The Seven Basic Plots - Christopher Booker [506]
In 1981 Thatcher was joined in championing the `values of Father' by President Ronald Reagan, who had first won fame in the 1940s and 1950s by playing `masculine' roles in Hollywood films (he was thus the first major political figure in history to have founded his career on acting out characters in fictional stories). Their partnership through the 1980s was defined not least by their opposition to the `evil empire' of Soviet Communism, now under such pressure from its internal contradictions that by the end of the decade it was disintegrating. Almost Mrs Thatcher's last act as a world leader was to supply the masculine resolve which persuaded Reagan's successor President Bush to deploy overwhelming military force against that archetypal `monster-figure' and tyrant Saddam Hussein.

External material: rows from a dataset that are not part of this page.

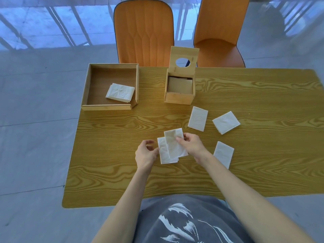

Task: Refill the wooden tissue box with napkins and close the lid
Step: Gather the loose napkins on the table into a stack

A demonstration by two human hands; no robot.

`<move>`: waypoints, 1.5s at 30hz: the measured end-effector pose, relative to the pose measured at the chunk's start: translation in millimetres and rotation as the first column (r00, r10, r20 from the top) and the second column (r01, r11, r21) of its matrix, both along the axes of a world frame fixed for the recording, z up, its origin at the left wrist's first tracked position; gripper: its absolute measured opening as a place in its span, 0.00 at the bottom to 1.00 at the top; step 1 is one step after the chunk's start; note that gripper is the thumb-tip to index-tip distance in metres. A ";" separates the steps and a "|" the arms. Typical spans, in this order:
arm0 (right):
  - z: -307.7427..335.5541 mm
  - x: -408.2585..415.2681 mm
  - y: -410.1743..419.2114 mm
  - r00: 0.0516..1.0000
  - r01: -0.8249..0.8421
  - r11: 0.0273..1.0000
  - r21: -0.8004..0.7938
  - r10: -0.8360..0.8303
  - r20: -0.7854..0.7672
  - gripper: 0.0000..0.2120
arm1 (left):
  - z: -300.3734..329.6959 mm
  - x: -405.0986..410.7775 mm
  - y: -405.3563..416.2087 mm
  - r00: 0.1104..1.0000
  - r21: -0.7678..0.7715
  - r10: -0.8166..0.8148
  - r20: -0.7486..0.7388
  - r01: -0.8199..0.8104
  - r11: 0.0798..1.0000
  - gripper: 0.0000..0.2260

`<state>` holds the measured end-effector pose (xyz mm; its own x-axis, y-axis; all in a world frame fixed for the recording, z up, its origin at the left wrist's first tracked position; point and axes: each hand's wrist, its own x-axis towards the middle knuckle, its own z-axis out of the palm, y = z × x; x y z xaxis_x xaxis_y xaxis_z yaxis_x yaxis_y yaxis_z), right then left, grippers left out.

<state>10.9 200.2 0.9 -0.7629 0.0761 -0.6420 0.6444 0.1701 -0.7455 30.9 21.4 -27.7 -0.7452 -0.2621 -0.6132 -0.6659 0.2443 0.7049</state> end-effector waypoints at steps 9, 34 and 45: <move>-26.6 9.4 -36.6 0.995 0.066 0.980 0.185 -0.080 0.066 0.09 | -0.9 6.4 3.1 0.999 0.026 0.046 0.014 -0.046 0.999 0.10; -20.5 28.4 -8.0 0.989 0.105 0.985 0.139 -0.089 -0.117 0.24 | 8.1 2.3 26.5 0.992 0.051 -0.117 -0.043 0.119 0.992 0.22; -18.0 48.8 46.8 0.931 0.366 0.871 0.327 -0.339 -0.138 0.11 | 8.0 -1.1 65.7 0.978 0.369 -0.204 0.047 0.173 0.913 0.07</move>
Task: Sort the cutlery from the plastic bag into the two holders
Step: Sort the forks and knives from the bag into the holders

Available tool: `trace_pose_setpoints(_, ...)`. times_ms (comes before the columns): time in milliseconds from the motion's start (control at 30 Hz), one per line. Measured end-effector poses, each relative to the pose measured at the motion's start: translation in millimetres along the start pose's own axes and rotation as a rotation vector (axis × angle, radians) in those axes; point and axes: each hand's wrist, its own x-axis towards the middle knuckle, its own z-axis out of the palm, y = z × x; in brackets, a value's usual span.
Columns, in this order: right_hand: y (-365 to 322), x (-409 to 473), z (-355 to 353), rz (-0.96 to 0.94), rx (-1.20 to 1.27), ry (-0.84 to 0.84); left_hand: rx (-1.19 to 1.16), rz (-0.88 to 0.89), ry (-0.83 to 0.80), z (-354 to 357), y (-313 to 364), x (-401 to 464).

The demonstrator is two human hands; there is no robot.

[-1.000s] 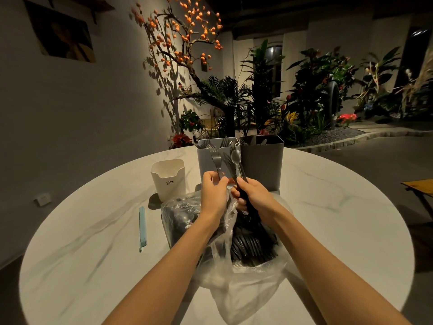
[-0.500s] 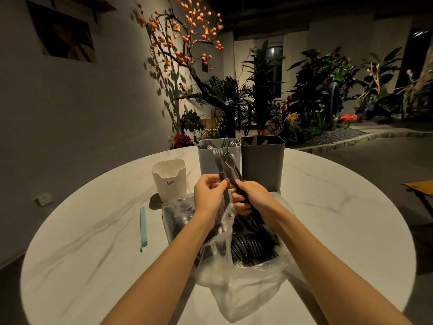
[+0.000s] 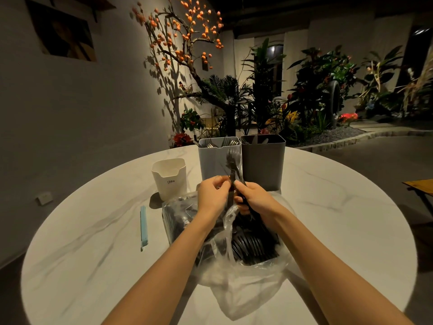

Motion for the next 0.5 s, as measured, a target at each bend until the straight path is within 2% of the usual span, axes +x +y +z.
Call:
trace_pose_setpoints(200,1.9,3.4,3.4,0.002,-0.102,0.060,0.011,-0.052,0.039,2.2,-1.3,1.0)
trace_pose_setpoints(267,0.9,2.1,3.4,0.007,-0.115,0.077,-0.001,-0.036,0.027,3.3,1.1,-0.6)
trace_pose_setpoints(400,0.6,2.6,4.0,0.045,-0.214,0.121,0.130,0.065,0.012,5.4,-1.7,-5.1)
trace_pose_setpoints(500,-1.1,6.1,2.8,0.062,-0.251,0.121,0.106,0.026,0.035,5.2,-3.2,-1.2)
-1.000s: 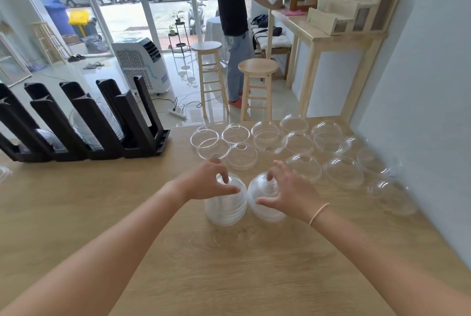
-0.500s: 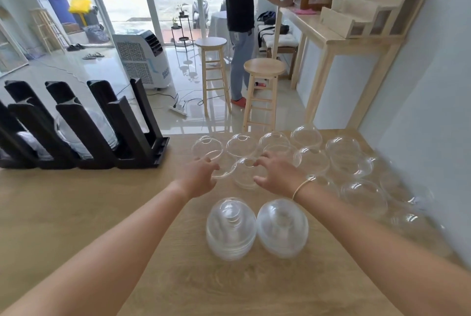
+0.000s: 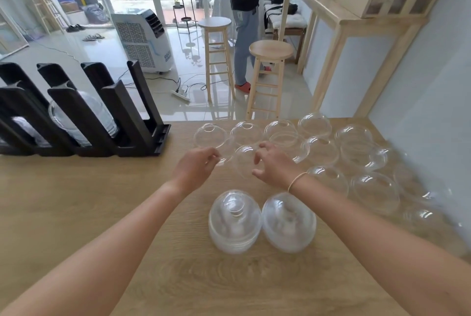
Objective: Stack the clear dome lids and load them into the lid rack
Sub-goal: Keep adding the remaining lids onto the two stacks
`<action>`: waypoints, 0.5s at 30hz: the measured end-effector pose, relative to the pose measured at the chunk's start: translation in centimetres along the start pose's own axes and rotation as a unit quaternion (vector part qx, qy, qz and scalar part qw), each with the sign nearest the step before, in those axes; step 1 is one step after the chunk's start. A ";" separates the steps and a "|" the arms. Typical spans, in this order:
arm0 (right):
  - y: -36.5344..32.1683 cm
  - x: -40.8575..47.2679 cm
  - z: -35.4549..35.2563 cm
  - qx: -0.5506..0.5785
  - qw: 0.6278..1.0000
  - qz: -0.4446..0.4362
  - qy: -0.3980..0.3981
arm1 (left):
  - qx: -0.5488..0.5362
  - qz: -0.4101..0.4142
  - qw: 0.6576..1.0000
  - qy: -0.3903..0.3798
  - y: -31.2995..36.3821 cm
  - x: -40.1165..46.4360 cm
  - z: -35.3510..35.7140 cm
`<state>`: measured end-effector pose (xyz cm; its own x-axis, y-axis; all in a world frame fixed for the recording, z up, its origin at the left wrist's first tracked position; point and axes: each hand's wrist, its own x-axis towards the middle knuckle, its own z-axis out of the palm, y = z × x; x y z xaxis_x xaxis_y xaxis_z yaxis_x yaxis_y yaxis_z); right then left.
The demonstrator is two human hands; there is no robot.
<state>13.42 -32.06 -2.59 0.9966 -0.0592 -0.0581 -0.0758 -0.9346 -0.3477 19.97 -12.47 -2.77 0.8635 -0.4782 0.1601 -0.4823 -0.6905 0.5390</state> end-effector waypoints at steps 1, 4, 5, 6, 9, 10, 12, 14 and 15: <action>-0.1 -0.4 -0.3 0.018 1.000 -0.002 0.013 | -0.025 -0.008 1.000 0.006 0.2 -0.3 -0.3; -0.3 -1.8 -1.7 0.058 0.997 -0.004 0.042 | -0.089 -0.020 0.996 0.025 1.1 -1.3 -1.5; -0.4 -2.4 -2.2 0.069 0.996 -0.004 0.050 | -0.113 -0.027 0.993 0.035 1.5 -1.7 -1.9; -0.5 -3.0 -2.8 0.079 0.995 -0.005 0.060 | -0.138 -0.035 0.989 0.044 1.9 -2.0 -2.2; -0.6 -5.5 -4.7 0.106 0.990 -0.009 0.096 | -0.235 -0.066 0.968 0.062 3.2 -3.1 -3.4; -0.7 -6.4 -5.3 0.113 0.988 -0.008 0.106 | -0.276 -0.079 0.956 0.060 3.8 -3.6 -3.8; -0.6 -8.2 -6.2 0.123 0.986 -0.001 0.116 | -0.351 -0.106 0.929 0.047 4.9 -4.6 -4.4; -0.6 -9.8 -6.4 0.127 0.986 0.004 0.111 | -0.415 -0.144 0.898 0.025 5.6 -5.6 -4.6; -0.5 -10.5 -6.4 0.126 0.986 0.006 0.105 | -0.442 -0.162 0.882 0.013 5.9 -6.2 -4.7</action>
<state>3.18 -33.18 4.20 0.9787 -0.1649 0.1221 -0.0666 -0.8181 -0.5712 12.48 -11.07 3.31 0.9437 -0.3124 -0.1089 0.0848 -0.0899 0.9923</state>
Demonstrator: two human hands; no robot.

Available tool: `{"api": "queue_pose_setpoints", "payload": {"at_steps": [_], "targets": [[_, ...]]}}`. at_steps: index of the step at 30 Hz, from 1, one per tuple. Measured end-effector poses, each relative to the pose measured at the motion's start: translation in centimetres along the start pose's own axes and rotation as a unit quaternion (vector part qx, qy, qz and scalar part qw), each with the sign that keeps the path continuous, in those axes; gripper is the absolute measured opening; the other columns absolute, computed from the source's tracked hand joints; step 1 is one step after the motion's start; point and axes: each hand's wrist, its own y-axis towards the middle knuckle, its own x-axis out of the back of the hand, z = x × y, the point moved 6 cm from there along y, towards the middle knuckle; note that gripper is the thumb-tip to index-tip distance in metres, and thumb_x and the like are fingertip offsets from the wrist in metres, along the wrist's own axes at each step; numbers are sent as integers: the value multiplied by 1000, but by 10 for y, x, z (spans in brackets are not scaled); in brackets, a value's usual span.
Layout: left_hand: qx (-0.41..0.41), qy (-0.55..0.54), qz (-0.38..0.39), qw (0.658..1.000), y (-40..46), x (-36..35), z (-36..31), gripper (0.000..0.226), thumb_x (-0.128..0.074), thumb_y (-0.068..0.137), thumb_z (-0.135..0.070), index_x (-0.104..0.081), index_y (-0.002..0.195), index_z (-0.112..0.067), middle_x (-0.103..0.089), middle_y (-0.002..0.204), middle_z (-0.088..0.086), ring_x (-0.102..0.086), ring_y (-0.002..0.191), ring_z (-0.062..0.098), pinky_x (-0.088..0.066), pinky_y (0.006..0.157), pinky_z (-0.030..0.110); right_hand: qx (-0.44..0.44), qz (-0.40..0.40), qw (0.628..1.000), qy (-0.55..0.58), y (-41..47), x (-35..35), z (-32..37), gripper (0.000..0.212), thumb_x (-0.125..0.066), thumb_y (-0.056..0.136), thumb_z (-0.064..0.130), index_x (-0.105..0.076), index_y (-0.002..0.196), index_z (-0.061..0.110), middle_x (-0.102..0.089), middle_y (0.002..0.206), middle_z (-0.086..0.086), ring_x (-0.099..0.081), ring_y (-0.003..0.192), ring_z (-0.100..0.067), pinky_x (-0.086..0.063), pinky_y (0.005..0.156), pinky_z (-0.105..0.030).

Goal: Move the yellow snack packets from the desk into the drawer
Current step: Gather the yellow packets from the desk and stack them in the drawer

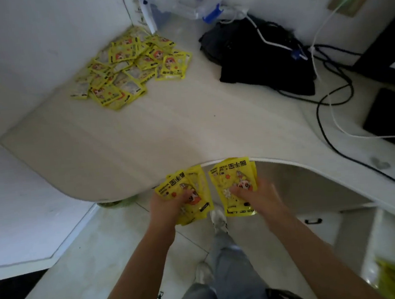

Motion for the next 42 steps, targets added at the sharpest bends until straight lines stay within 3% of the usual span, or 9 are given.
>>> {"api": "queue_pose_setpoints", "payload": {"at_steps": [3, 6, 19, 25, 33, 36, 38, 42], "targets": [[4, 7, 31, 999, -24, -8, 17, 27, -76, 77, -1, -72, 102, -12, -75, 100, 15, -71, 94, 34, -53, 87, 61, 4, -44, 999, 20, -30, 19, -23, 33, -81, 73, 18, -68, 103, 15, -73, 87, 3, -69, 70, -4, -51, 49, -16], [3, 30, 49, 998, -44, -21, 30, 21, -78, 76, -4, -74, 95, -12, -75, 97, 14, -71, 93, 34, -53, 86, 63, -4, -67, 997, 39, -55, 40, -45, 36, -83, 70, 19, -67, 102, 18, -72, 85, 7, -69, 66, -1, -49, 46, -14], [47, 91, 117, 988, -130, -122, 99, 35, -85, 67, -11, -74, 99, -16, -77, 94, 6, -73, 90, 27, -55, 85, 58, -27, -129, 983, 124, -127, 156, -138, 28, -84, 68, 19, -65, 88, 28, -73, 77, 13, -69, 65, 2, -50, 47, -14], [56, 112, 115, 985, -180, -192, 148, 36, -86, 65, -11, -74, 99, -15, -77, 91, 5, -74, 87, 24, -57, 86, 53, -39, -139, 980, 140, -151, 239, -194, 31, -83, 71, 20, -66, 97, 24, -74, 82, 11, -70, 71, -2, -53, 52, -18], [67, 143, 87, 984, -246, -284, 229, 33, -87, 64, -12, -74, 95, -15, -78, 86, 3, -74, 86, 25, -59, 80, 46, -42, -148, 980, 127, -174, 362, -264, 27, -80, 73, 13, -62, 84, 30, -70, 71, 18, -66, 60, 6, -47, 44, -11], [70, 165, 90, 980, -263, -317, 247, 36, -88, 64, -13, -73, 96, -15, -77, 89, 4, -74, 86, 24, -58, 84, 48, -51, -157, 979, 117, -180, 399, -286, 27, -80, 73, 14, -62, 83, 31, -71, 77, 14, -69, 66, 0, -55, 52, -19], [76, 178, 98, 976, -270, -338, 257, 36, -88, 64, -11, -73, 97, -14, -77, 89, 5, -74, 85, 25, -59, 81, 48, -61, -158, 979, 116, -182, 416, -300, 26, -80, 73, 15, -63, 84, 31, -72, 82, 10, -70, 74, -8, -59, 62, -29], [72, 209, 119, 968, -274, -379, 273, 30, -86, 65, -7, -73, 91, -16, -77, 81, 2, -75, 72, 18, -59, 66, 34, -76, -175, 976, 103, -182, 446, -323, 24, -79, 75, 17, -63, 85, 30, -70, 80, 11, -68, 71, -5, -56, 60, -23]]}}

With her departure, Western politics settled back to their domination in the 1990s by `mother's boys, the first generation of leaders whose coming to adulthood had been shaped by the values prevailing in the late 1960s and 1970s. Conspicuously lacking in any firm moral `centre, these were exemplified by the vain, promiscuous President Clinton, and later by the puer aeternus figure of Tony Blair who, as much as any politician before him, relied on projecting a fantasy-image of himself which bore scant relation to reality.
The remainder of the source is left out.